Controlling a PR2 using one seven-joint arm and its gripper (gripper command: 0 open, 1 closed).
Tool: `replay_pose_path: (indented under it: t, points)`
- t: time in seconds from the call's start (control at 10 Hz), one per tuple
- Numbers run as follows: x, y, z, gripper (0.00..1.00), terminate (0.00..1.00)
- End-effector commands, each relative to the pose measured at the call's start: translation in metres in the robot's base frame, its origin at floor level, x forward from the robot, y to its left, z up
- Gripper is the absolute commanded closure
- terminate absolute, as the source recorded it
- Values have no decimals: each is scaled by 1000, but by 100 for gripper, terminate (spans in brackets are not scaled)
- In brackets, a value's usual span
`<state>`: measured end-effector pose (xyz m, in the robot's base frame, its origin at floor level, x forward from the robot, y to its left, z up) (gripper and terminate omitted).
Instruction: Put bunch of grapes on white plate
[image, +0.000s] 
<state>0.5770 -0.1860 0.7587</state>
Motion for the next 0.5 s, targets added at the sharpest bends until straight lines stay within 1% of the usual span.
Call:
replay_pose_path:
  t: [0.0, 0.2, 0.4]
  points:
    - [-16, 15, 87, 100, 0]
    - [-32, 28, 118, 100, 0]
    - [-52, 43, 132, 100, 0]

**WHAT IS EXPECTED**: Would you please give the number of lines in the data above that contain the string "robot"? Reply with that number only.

**WRITTEN SOLUTION**: 2